**Source material:**

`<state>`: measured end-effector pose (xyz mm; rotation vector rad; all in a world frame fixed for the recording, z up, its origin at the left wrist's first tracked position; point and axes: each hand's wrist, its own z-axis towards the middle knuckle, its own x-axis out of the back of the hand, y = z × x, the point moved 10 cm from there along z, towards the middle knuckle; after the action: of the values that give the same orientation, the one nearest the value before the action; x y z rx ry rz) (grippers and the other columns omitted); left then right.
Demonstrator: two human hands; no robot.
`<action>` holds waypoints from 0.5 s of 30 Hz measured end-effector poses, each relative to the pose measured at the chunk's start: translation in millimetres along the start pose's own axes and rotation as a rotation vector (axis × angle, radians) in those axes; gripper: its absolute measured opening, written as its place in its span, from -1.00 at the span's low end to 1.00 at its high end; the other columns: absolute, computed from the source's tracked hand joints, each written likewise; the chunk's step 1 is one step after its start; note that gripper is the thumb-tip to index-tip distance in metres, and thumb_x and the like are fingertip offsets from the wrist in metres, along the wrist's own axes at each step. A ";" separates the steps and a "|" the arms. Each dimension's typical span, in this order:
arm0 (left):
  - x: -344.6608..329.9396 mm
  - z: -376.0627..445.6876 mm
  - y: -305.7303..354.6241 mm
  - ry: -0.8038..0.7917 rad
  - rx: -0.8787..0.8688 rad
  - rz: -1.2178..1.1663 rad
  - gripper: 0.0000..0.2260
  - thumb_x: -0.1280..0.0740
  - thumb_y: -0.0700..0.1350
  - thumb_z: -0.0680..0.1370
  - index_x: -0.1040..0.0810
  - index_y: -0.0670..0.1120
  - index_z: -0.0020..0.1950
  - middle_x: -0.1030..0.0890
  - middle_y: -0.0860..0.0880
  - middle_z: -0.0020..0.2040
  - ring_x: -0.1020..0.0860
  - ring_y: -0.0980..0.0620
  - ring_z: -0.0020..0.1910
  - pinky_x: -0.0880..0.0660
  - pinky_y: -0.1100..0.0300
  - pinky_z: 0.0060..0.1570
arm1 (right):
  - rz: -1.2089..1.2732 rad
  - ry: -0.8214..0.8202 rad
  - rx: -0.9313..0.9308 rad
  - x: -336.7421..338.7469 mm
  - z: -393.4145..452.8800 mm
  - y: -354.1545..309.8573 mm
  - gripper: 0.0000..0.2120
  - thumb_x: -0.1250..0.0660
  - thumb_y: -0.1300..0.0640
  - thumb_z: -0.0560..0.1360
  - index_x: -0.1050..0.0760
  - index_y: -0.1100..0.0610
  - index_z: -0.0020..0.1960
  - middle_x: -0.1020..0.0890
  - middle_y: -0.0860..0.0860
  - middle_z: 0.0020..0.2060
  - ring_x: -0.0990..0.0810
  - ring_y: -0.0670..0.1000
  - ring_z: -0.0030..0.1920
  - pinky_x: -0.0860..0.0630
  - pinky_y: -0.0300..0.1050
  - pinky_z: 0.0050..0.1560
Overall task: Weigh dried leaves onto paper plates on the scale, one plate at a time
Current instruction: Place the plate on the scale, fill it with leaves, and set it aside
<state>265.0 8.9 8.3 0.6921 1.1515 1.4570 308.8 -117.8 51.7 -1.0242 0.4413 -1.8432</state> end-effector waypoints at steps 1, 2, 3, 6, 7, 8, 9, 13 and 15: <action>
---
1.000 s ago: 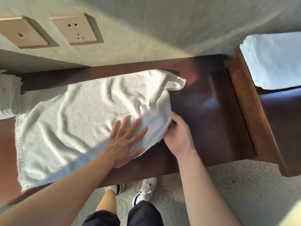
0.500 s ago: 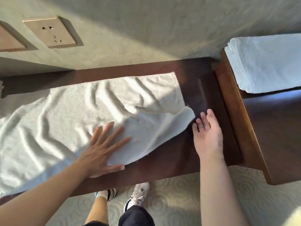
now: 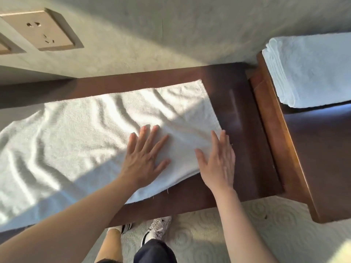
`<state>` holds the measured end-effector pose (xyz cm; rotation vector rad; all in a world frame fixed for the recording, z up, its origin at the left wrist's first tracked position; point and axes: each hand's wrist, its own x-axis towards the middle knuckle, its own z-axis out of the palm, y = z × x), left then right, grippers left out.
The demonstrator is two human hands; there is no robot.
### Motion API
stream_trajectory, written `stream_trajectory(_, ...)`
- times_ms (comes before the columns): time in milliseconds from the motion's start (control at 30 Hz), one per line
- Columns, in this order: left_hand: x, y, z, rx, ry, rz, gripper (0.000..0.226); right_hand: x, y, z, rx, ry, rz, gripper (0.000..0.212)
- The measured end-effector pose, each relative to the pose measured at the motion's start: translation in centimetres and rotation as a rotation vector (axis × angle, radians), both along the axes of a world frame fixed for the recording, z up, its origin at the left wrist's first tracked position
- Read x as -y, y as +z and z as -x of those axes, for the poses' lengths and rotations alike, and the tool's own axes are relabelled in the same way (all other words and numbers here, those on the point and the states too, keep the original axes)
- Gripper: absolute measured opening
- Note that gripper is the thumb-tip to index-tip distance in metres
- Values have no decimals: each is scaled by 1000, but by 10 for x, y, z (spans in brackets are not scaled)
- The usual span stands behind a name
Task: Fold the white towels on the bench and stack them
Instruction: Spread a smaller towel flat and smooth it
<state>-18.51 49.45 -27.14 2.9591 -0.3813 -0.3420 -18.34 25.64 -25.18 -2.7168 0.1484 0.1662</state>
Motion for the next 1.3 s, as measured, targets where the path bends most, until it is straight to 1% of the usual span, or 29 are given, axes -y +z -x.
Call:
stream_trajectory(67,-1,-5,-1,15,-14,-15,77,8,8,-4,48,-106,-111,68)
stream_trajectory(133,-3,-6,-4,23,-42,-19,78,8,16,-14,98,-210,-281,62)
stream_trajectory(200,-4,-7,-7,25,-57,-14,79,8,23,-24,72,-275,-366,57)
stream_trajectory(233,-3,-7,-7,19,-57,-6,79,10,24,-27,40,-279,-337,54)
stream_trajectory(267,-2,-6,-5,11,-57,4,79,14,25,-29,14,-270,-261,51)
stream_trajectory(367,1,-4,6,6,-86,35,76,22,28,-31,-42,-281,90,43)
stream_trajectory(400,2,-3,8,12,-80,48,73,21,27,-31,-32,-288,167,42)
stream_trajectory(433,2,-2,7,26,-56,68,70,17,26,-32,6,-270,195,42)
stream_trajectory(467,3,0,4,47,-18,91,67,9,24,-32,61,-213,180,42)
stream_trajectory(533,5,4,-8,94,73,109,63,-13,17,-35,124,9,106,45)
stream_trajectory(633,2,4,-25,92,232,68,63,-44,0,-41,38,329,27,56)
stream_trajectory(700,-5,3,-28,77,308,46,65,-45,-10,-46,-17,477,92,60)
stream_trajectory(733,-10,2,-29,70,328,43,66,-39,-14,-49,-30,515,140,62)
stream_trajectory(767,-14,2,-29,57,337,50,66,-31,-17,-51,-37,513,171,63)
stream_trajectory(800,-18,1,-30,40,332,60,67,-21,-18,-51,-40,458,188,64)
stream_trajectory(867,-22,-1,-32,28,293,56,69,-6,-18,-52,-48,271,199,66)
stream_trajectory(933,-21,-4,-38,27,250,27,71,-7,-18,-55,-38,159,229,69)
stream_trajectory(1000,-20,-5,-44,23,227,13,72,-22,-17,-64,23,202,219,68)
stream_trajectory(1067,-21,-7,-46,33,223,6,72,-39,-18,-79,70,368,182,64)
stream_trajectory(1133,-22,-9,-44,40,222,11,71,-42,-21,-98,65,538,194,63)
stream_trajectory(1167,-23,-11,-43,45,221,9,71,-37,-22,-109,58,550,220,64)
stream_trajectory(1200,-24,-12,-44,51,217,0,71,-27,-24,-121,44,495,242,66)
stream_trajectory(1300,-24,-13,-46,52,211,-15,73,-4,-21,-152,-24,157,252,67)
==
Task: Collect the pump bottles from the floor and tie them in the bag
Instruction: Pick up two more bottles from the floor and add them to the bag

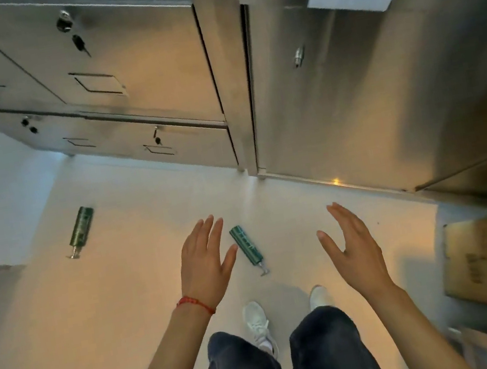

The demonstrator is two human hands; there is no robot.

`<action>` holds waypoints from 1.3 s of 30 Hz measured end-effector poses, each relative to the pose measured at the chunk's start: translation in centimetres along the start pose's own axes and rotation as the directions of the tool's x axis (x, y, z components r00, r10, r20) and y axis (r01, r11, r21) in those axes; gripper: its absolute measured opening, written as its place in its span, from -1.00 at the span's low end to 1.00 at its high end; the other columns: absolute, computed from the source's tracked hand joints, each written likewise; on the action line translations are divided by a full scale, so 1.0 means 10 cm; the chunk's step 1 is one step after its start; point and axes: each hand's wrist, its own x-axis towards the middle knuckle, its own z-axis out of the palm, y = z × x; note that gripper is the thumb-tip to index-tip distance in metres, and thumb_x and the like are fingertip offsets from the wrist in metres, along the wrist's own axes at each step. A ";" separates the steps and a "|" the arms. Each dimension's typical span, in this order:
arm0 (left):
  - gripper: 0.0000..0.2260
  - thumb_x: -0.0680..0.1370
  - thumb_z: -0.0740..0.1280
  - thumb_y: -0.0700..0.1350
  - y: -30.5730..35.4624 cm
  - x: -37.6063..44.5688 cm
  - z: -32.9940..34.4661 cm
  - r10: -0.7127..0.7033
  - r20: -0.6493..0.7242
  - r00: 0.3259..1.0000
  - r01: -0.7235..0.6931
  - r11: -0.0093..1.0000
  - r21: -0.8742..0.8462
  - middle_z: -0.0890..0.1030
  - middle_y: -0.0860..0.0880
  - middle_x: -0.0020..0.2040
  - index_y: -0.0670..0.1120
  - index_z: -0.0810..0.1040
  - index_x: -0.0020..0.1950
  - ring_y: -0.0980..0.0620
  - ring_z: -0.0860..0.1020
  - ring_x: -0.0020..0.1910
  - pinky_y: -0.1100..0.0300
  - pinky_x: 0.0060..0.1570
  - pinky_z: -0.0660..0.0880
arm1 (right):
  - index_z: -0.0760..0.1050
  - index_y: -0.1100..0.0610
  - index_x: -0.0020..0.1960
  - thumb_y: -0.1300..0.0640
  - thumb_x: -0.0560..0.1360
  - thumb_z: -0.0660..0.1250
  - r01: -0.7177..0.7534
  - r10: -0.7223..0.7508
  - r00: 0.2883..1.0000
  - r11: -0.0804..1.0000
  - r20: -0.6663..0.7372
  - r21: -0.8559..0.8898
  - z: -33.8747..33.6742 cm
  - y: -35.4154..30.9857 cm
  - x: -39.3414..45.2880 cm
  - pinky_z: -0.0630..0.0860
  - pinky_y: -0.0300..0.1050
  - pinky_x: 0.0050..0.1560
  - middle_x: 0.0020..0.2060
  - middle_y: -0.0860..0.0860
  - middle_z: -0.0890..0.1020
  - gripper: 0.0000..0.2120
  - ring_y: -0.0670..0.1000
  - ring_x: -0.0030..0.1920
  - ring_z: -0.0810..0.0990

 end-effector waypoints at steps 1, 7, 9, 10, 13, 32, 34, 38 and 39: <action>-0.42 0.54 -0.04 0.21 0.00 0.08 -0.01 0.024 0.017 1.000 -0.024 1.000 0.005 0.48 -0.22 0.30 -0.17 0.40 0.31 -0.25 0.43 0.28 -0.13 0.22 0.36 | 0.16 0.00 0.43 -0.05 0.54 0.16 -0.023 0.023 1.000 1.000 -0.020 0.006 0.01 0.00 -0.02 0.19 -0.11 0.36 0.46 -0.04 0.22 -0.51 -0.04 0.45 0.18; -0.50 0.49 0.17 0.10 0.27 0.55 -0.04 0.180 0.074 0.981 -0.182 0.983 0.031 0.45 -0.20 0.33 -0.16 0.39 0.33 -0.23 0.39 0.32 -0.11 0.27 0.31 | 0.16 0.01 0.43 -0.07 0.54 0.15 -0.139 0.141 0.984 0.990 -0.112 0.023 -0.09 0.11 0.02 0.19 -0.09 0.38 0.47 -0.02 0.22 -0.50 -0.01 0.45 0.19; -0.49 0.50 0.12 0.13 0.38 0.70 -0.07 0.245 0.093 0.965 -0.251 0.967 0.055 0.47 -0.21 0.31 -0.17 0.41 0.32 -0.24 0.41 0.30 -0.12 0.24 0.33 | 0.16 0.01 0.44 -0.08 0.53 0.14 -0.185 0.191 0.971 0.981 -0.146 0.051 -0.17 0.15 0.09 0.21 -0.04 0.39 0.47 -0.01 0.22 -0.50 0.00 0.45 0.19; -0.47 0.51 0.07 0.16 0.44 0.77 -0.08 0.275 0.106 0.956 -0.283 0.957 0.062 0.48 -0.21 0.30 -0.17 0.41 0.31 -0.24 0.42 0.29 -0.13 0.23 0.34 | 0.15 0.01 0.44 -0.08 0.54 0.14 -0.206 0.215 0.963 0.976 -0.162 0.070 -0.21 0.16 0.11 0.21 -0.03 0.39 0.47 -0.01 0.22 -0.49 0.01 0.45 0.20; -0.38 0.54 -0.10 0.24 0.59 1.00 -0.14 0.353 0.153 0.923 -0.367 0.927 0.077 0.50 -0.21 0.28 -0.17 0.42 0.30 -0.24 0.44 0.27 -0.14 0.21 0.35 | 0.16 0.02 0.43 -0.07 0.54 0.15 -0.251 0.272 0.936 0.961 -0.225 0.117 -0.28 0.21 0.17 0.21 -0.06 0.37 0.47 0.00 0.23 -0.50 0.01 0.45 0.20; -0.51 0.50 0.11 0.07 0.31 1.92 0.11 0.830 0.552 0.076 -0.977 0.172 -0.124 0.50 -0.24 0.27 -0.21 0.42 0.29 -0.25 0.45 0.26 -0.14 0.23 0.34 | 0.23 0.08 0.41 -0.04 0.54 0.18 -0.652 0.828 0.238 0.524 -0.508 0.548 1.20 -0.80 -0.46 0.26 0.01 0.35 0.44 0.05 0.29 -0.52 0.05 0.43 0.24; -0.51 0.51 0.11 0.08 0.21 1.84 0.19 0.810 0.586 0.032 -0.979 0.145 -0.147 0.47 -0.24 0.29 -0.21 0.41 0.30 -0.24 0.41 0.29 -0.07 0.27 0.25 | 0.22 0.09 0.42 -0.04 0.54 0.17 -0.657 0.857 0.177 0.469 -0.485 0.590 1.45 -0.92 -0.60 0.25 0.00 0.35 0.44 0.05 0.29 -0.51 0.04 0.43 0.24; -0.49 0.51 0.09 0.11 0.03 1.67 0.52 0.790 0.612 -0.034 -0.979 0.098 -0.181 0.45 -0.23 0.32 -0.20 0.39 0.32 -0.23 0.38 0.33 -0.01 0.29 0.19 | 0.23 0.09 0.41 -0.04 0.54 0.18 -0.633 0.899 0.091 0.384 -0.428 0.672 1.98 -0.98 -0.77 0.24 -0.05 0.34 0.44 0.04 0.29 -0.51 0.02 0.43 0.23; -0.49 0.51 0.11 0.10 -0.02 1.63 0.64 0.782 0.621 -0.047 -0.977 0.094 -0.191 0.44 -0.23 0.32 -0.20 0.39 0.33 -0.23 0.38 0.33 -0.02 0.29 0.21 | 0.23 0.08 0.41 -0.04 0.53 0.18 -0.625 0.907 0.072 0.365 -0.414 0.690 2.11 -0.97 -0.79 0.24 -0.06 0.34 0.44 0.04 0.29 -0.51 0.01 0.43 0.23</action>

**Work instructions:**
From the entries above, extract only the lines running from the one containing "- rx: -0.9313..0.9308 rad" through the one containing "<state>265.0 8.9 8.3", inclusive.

**Written solution:**
  - rx: -0.9313..0.9308 rad
  - x: -336.7421..338.7469 mm
  - z: -393.4145..452.8800 mm
  - y: -354.1545..309.8573 mm
  - gripper: 0.0000..0.2120
  - thumb_x: -0.1250..0.0660
  - thumb_y: -0.1300..0.0640
  - thumb_z: -0.0560..0.1360
  - index_x: -0.1050..0.0760
  - index_y: -0.1100..0.0610
  - index_z: -0.0020..0.1960
  - middle_x: -0.1020..0.0890
  - middle_y: -0.0860..0.0860
  - middle_z: 0.0020..0.2060
  - ring_x: -0.0990..0.0810
  - ring_y: -0.0670..0.1000
  - ring_z: -0.0030..0.1920
  - pinky_x: -0.0860..0.0630
  - pinky_y: -0.0300..0.1050
  - pinky_z: 0.0050..0.1560
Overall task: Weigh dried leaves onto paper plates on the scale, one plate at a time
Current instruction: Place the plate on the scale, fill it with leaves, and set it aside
<state>265.0 8.9 8.3 0.6921 1.1515 1.4570 308.8 -117.8 51.7 -1.0242 0.4413 -1.8432</state> end-effector waypoints at steps 1, 2, 3, 6, 7, 8, 9, 13 and 15: <action>

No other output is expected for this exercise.